**Assignment:** Work out how many lines in the material beneath contain "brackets". Give only that number.

== Exercise data

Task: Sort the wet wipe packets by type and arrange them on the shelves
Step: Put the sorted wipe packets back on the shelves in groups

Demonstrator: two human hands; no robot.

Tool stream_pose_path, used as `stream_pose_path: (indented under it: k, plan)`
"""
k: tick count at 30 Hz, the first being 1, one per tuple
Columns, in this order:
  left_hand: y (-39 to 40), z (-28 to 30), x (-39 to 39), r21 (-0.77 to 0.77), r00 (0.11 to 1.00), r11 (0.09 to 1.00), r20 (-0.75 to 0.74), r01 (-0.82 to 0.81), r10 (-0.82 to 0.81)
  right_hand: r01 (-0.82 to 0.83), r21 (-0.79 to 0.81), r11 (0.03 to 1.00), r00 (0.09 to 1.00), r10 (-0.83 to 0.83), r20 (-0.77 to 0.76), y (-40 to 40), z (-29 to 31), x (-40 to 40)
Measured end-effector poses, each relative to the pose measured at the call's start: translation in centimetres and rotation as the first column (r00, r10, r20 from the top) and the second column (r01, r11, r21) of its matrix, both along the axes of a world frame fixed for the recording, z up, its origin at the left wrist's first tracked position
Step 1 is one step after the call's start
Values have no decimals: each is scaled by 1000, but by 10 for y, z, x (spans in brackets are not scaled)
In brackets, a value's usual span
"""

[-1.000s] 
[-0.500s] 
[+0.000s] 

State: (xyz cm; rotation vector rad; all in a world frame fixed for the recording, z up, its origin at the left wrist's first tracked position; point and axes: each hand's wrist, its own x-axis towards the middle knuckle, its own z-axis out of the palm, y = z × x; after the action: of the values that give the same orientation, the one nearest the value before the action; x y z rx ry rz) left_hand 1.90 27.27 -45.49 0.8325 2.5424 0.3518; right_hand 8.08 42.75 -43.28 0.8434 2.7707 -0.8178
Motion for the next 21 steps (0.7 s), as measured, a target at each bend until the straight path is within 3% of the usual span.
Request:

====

**Exercise answer:** 2